There is, however, another class for which I feel not the slightest sympathy. Parliament has given us powers to put down fifth column activities with the strongest hand, and we shall use those powers subject to the supervision and correcting of the House without hesitation until we are satisfied and more than satisfied that this malignancy in our midst has been effectually stamped out.

Winston Churchill, June 4, 1940

Them's powerful words. Them's compassionate, yet determined, powerful "Look out, enemies, 'cause we're comin' for ya and we're not gonna stop" words.

I know there are a great many people affected by the orders which we have made who are people affected by the orders which we have made who are passionate enemies of Nazi Germany. I am very sorry from them, but we cannot, under the present circumstances, draw all the distinctions we should like to do.

Replace "Nazi Germany" with "Saddam Hussein", "Al Zarqawi", "Osama Bin Laden" ... and you have a perfectly succinct way of putting it the way any good "Hawk" feels it.

There is, however, another class for which I feel not the slightest sympathy. Parliament has given us powers to put down fifth column activities with the strongest hand, and we shall use those powers subject to the supervision and correcting of the House without hesitation until we are satisfied and more than satisfied that this malignancy in our midst has been effectually stamped out.

Amen, again. Sheenhan. Moore. Soros. ... Pelopsi ....

Imagine the howls of protest if that were in Bush's speech.

Against this adversary there is only one effective response: We will never back down, we will never give in, and we will never accept anything less than complete victory.
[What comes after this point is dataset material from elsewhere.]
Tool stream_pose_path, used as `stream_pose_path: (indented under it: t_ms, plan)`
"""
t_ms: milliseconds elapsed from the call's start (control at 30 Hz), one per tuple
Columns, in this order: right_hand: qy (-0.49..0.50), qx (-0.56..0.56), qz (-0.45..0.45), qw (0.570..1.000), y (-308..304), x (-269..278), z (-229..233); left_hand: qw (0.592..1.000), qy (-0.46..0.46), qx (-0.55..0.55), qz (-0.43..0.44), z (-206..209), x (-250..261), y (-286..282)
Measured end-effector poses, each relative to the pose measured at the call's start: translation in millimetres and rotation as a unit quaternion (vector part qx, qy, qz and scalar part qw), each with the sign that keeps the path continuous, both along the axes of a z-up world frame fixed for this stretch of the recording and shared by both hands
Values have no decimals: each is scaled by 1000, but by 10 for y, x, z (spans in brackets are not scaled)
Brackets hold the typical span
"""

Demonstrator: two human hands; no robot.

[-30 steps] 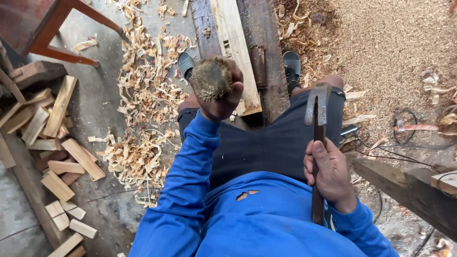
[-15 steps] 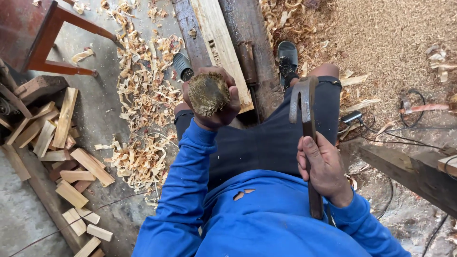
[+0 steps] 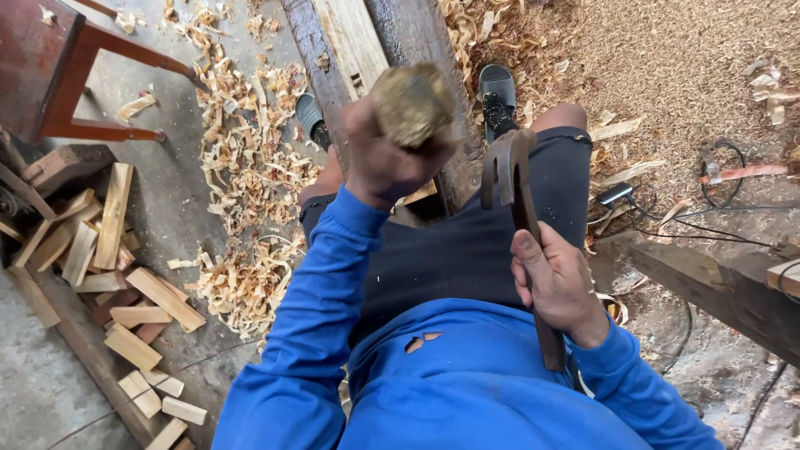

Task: Chiseling a groove into a wooden beam using a chisel and a hammer.

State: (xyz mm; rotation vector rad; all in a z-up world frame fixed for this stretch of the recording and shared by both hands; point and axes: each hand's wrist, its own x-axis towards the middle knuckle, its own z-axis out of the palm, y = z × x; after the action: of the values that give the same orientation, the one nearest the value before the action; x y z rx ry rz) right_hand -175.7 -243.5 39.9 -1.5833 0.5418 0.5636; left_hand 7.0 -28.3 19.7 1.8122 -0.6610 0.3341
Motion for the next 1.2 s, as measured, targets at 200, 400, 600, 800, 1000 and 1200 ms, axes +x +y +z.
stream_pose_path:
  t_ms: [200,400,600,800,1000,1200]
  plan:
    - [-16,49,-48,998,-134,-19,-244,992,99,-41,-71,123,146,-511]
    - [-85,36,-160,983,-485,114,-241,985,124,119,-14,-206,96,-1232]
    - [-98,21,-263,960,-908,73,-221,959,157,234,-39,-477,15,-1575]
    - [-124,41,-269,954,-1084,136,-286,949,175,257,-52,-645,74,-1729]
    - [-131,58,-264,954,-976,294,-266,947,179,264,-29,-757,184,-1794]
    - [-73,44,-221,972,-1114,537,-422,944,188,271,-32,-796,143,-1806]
We shall not flag nor fail. We shall go on to the end. We shall fight in France and on the seas and oceans; we shall fight with growing confidence and growing strength in the air. We shall defend our island whatever the cost may be; we shall fight on beaches, landing grounds, in fields, in streets and on the hills. We shall never surrender and even if, which I do not for the moment believe, this island or a large part of it were subjugated and starving, then our empire beyond the seas, armed and guarded by the British Fleet, will carry on the struggle until in God's good time the New World with all its power and might, sets forth to the liberation and rescue of the Old.

Ok, so Winston was a bit more eloquent than George. Same idea, though. And he does have to try get it in the attention span of the MTV generation. Which is about long enough for "Bush Lied, thousands died" or "No Blood For Oil".

Provoking vs Encouraging

Suppose you have to take your child to the grocery store to do some shopping. The child wants to go home and watch TV. He throws a tantrum.

The tantrum is an attempt to control your behavior. You have two choices -- you can give the child what he wants, or you can stand firm and refuse until you are finished. If you refuse, the child continues to whine and pout and scream. But you must do your shopping if you want to feed yourself and your child.

If you take the child home immediately, the child has learned an important lesson. Persistence will wear you down and tantrums work!

Standing firm definitely provokes the child, giving in encourages further use of his tactics.

Withdrawal proponents are right when they say that our presence in Iraq provokes the terrorist element. What they don't seem to know, or else they willfully ignore, is the glaring fact that withdrawal before Iraq is stable encourages their tactics. If it works, they will use it, their friends will use it, and others will use it. People tend to use what works. If they can purposely kill civilians -- often in gruesome and shocking ways -- and get what they want, then guess what we can expect more of?

Sure, our presence provokes them. Our retreat would do far worse.